Cash-strapped aid agencies are scrambling to respond to an escalating humanitarian crisis after Islamist militants seized control of Mosul, Iraq’s second-largest city, forcing an estimated half a million people to flee towards the semi-autonomous region of Kurdistan in the space of days.

Humanitarian actors, who are already supporting some 220,000 Syrian refugees in Kurdistan, have been warning for months that the violence could spread from Anbar, and that their funding was running dangerously low.

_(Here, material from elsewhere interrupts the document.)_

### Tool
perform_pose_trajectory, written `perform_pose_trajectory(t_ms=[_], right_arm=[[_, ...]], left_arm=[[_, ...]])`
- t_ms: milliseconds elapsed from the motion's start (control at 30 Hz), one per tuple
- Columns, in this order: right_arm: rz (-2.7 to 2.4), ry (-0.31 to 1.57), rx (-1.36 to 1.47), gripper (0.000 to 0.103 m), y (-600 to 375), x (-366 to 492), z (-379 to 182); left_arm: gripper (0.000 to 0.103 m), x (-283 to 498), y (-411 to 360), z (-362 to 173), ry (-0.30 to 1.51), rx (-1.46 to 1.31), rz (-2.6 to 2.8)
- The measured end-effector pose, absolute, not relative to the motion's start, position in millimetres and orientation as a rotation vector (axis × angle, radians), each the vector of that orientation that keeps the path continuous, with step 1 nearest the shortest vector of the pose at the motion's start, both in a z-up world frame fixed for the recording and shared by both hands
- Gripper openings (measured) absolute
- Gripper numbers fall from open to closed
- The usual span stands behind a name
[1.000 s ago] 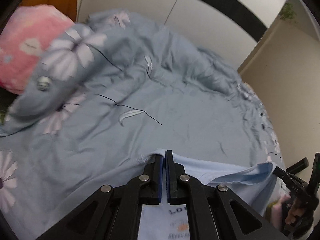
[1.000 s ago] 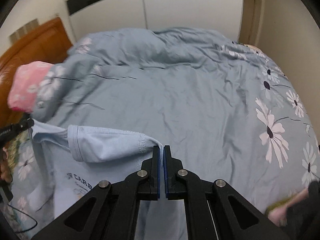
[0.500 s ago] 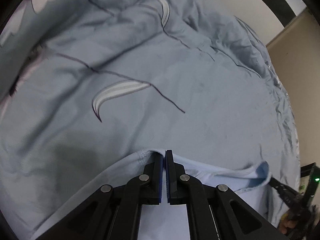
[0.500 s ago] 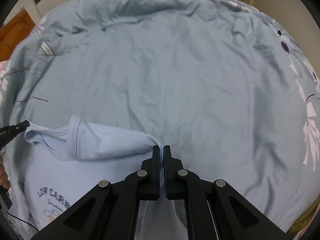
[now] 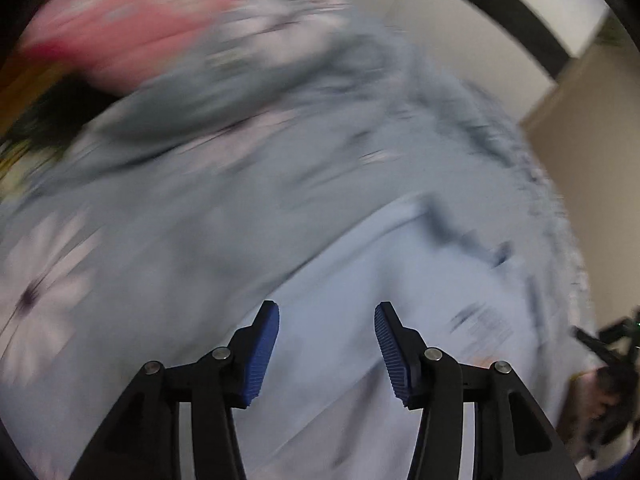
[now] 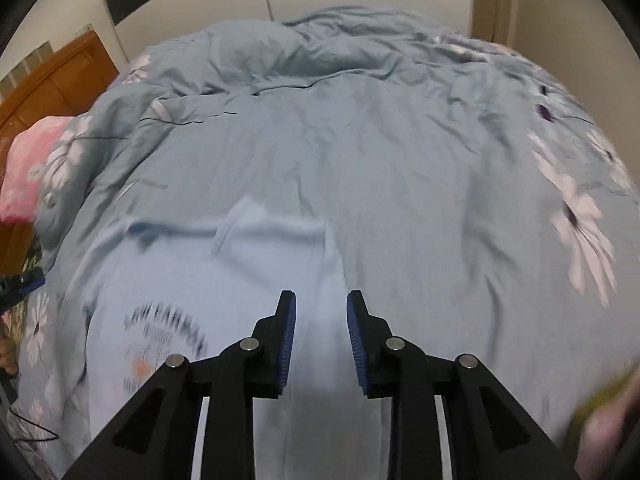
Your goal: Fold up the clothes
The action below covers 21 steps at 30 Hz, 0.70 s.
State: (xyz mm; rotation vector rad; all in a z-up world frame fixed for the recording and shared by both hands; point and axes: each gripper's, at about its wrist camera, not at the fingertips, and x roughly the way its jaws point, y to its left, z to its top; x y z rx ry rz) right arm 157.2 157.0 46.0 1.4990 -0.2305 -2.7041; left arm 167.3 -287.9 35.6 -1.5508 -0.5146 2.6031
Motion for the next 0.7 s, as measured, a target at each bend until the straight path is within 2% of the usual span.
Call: perform_pose_trajectory(t_ms=[67,100,200,300,467,500,567,633,700], right_arm=[[-2.702,-0.225,1.514,0.027,154.8,196.7,46.8],[-2.701,-0.240,1.530,0.027,155.3,213.3,46.1],[-2.692,-0.310,1.591,0.027,159.0,258.7,42.8],[-2.696,-0.391,1.627,0.027,162.4,276.8,44.6],[-2.705,-0.501,1.621,0.027,149.5,282.6,53.2],[-2.703,-0.516,1.616,0.027,145.3,282.4,54.2],[-2.695,-0.530,1.609,0.027,137.4,282.3,56.6],[-2.690,-0.528,1.608,0.027,130.4,281.9,58.0],[-2.688,-0.513,1.623,0.027,127.9,282.1,57.1]], left_arm=[[0.054,211.6,-325.7,17.9,-0.556,-1.660,2.673],[0.054,234.6,-347.2,4.2,-0.634,-1.736,2.691],[0.054,293.0,-396.9,-32.9,-0.992,-1.848,2.667],[0.054,327.1,-415.3,-55.9,-1.224,-1.834,2.612],[0.050,330.8,-413.9,-59.6,-1.335,-1.706,2.609],[0.045,329.1,-415.6,-59.2,-1.342,-1.711,2.619],[0.009,326.8,-418.1,-58.8,-1.348,-1.721,2.636],[0.006,324.8,-421.7,-52.3,-1.354,-1.681,2.644],[0.006,315.5,-433.2,-33.2,-1.272,-1.627,2.735]])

The United Nations Assistance Mission for Iraq (UNAMI) said it had received varying accounts about how many people have been displaced from Mosul and other violence-hit areas in the last week, but the International Organization for Migration estimated as many as 500,000 had been displaced in just a few days.

Short of funds

In an 11 June report UNAMI noted: “Most of the UN agencies do not have funds to continue to provide life-saving humanitarian assistance,” and called on donors to “provide the necessary funding”.

“Our financial resources have already been spread very thin because of the whole situation in Anbar, and our ongoing support to Syrian Refugees,” Michael Bates, Iraq country director for the Danish Refugee Council, said.

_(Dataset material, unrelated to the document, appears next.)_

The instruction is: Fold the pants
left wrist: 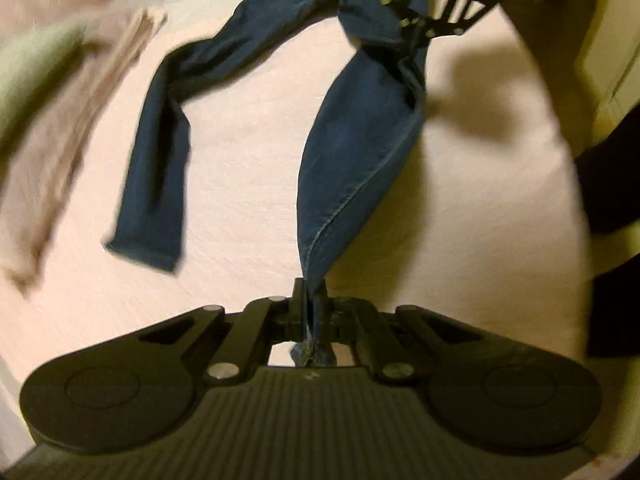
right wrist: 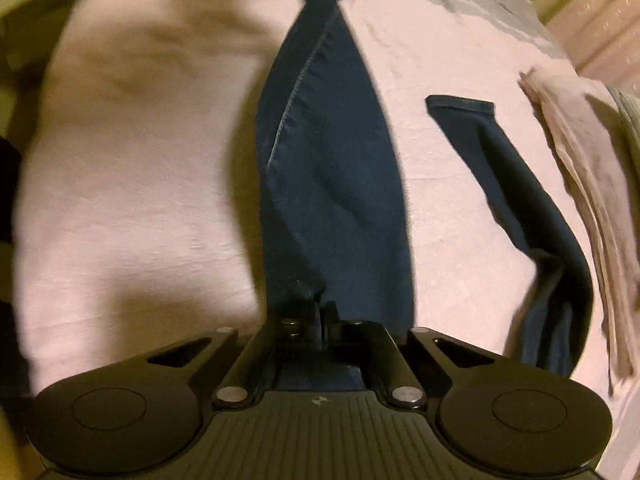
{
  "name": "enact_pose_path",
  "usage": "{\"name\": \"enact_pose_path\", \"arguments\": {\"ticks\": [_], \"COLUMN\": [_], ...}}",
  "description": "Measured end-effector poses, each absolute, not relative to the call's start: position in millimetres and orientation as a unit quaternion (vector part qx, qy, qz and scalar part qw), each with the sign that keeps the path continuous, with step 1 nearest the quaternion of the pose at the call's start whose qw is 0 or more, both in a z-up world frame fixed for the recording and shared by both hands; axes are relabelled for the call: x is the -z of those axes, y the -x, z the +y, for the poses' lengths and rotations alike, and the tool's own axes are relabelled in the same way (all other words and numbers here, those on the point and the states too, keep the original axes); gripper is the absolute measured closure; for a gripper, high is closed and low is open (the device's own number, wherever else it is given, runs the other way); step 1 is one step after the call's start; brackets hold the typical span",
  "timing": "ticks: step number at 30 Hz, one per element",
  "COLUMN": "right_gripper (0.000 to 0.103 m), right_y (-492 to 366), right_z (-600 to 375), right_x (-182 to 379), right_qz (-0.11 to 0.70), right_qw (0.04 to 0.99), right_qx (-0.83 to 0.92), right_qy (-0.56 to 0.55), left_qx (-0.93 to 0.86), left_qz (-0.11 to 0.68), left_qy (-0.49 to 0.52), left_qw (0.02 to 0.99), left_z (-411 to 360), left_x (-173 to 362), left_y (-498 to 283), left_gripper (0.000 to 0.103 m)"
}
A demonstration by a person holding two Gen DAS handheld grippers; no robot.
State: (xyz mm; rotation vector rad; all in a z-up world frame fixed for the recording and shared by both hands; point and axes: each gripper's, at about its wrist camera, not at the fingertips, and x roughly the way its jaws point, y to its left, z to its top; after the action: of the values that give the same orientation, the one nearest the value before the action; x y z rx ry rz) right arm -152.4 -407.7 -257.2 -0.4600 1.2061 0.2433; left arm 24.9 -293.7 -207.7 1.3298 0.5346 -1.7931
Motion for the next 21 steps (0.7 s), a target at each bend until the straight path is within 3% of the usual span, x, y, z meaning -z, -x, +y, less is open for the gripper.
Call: {"name": "enact_pose_path", "arguments": {"ticks": [5,9,11,13,16,18,21], "right_gripper": [0.103,0.103,0.103,0.103,0.092,0.081,0.072], "right_y": [153.9,113.5,91.5,79.8,76.2,84.8,103.3], "right_z": [-429.4,-462.7,-491.3,-511.5,-518.0,-511.1,-492.5], "right_x": [176.2,186.5,211.4,234.0,250.8,251.4,248.5], "right_qz": [0.543,0.512,0.505,0.501,0.5,0.5,0.503], "right_qw": [0.819,0.845,0.855,0.855,0.853,0.853,0.852], "right_qx": [-0.116,-0.048,0.015,0.081,0.122,0.129,0.138], "right_qy": [0.147,0.148,0.116,0.101,0.09,0.08,0.053], "left_qx": [0.709,0.666,0.632,0.587,0.562,0.576,0.633], "left_qz": [0.329,0.359,0.368,0.345,0.3,0.254,0.196], "left_qy": [-0.485,-0.48,-0.479,-0.497,-0.521,-0.54,-0.544], "left_qw": [0.393,0.444,0.487,0.538,0.568,0.558,0.515], "left_z": [-301.9,-336.0,-350.6,-358.3,-354.5,-341.8,-312.3], "left_x": [169.2,197.2,220.1,241.7,254.7,255.7,250.9], "left_y": [-53.2,-84.9,-104.5,-123.4,-131.8,-122.4,-92.0], "left_gripper": [0.102,0.1,0.093,0.091,0.091,0.091,0.089]}}
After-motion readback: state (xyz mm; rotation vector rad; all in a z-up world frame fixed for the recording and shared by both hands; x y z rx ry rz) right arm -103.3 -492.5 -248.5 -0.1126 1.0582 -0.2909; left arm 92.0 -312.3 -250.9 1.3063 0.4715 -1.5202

“For some time we have been pushing donors to get involved because already what we could cover for Anbar was minute in comparison to the needs, but now we are [possibly] looking at a million displaced people. I don’t see where this ends,” he added.

Aram Shakaram, Acting Country Director of Save the Children in Iraq, in a statement said the mass exodus from Mosul was “one of the largest and swiftest mass movements of people in the world in recent memory”, and also called for more funding by the international community.

Aid teams in the area report that several thousand people from Mosul have already entered the Kurdish provinces of Erbil and Dohuk, but most are in long queues on the other side of border, with limited access to food, water and shelter.